The general public had no idea about the validity of LG’s claims until the QNED TVs hit shelves in the summer of 2021. As it turned out, they weren’t exaggerating. Their surprising claims proved accurate for three key reasons: mini LED, NanoCell, and Quantum Dot technology. LG’s QNED line was the first LCD TV in consumer technology history to utilize mini LEDs — much smaller versions of the existing LED technology that 4K TVs have long relied on. More than 30,000 of them, in fact. Together, the mini LEDs used in QNED TVs comprise more than 2,500 distinct dimming zones.
How UHD Differs
LG’s QNED TVs officially hit shelves in July of 2021. They were made available in both 4K and 8K versions. The dimming zones found in LG’s QNED TVs combined with the television’s NanoCell and Quantum Dot technology make for one of the most vibrant, realistic, wide-ranging color gamuts in consumer tech today. Equipped with a layer of NanoCell nanoparticles and a layer of Quantum Dot nanocrystals, and it’s clear that LG’s QNED TVs are made up of some of the most innovative television tech that money can buy. But, where does UHD come into the picture?
As it turns out, UHD predates QNED TVs by nearly a decade. Back in October 2012, the Consumer Electronics Association had an important announcement to make. As one of the tech industry’s most trusted names, comprised of more than 1,500 unique brands, such a major announcement was not taken lightly. All eyes turned to the Consumer Electronics Association as they officially debuted a new quality standard in television. They called it Ultra High Definition, or Ultra HD. It would now be the top-quality standard for television displays with aspect ratios wider than or equal to 16:9.
These UHD displays, as they were called, were standardized by at least one digital input that needed to be capable of presenting or carrying a native video signal with a resolution of at least 3840 × 2160p. Japanese researchers at NHK had been working on perfecting and standardizing UHD since 2003 at the earliest. By the year 2007, the Society of Motion Picture and Television Engineers (SMPTE) drafted the earliest set of UHDTV standards. By the time the Consumer Electronics Association made its official standards public, the UHD era had officially been ushered in.

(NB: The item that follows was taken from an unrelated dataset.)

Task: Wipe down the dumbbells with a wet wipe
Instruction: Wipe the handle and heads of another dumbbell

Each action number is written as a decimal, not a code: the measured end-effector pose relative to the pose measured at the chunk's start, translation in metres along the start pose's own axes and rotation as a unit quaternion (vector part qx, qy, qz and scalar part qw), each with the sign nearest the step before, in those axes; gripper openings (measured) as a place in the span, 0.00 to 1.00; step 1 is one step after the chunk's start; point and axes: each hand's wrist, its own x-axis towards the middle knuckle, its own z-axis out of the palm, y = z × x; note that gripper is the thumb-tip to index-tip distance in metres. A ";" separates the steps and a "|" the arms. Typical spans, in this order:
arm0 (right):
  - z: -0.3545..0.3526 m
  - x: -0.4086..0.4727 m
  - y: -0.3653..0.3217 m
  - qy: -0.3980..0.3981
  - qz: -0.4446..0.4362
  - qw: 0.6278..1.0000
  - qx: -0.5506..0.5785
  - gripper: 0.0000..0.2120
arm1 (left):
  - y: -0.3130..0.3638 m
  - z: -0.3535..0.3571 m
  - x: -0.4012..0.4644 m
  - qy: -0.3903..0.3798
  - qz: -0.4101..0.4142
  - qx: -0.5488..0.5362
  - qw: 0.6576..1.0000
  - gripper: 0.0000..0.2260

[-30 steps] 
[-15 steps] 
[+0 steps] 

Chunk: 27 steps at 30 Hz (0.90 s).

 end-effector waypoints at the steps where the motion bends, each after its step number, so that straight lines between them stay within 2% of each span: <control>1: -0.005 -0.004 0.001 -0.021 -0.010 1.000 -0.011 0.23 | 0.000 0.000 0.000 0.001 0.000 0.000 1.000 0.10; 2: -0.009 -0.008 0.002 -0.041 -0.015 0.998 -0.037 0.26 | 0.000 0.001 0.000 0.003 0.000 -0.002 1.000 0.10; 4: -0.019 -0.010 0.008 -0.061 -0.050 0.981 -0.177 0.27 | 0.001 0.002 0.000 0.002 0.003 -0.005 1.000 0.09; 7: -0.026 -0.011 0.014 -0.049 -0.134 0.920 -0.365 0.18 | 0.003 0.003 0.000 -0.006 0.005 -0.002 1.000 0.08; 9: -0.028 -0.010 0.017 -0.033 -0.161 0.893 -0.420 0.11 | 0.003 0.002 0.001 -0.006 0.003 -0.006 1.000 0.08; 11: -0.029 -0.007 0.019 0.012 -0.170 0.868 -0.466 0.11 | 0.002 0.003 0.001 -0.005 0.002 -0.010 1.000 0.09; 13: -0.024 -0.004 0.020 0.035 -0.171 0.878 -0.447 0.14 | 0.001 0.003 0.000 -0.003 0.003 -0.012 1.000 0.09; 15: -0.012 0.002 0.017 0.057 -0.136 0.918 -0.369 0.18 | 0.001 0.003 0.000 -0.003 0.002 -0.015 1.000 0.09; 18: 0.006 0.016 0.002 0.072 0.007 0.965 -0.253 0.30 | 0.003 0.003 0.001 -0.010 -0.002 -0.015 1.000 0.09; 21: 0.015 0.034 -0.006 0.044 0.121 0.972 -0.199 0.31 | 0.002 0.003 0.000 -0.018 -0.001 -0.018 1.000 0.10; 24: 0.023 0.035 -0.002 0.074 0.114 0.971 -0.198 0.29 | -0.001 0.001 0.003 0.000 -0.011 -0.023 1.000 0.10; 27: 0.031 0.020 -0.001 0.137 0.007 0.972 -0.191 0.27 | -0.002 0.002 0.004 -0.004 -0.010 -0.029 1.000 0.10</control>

QNED vs. UHD: Pros and Cons
|Low glare||8K variant proves to be unnecessary at this point in time|
|NanoCell technology||Lacks the color gamut or picture quality of an OLED TV|
|Quantum Dot technology||LG is the only company making QNED TVs|
|Makes great use of mini LEDs||Very expensive|
|Better resolution than HD||Will eventually be surpassed by a higher quality standard|
|Any 4K TV with a resolution of 3840 x 2160 pixels or more qualifies as UHD||4K UHD TVs are more expensive than 1080p HD TVs|
|Embraced as a quality standard throughout the consumer tech industry||Some HD and SD content is not yet optimized in UHD|
|Best possible resolution on the market today||Not all 4K UHD TVs are the same|
QNED vs. UHD: How Are They Different?
While it might not have been as clear at the start, it’s now pretty obvious what sets QNED apart from UHD. One is a type of TV, and the other is a type of TV quality standard. This has been a confusing part of TV hunting since the early days of digital, with both TVs and TV types describing themselves as “HD.”
In the end, it helps to think of it like this: UHD and 4K are more or less synonymous across the TV industry, whereas QNED is a specific type of 4K UHD TV on the consumer market. In other words, UHD is a quality standard, and a QNED TV is a specific product that boasts that UHD standard.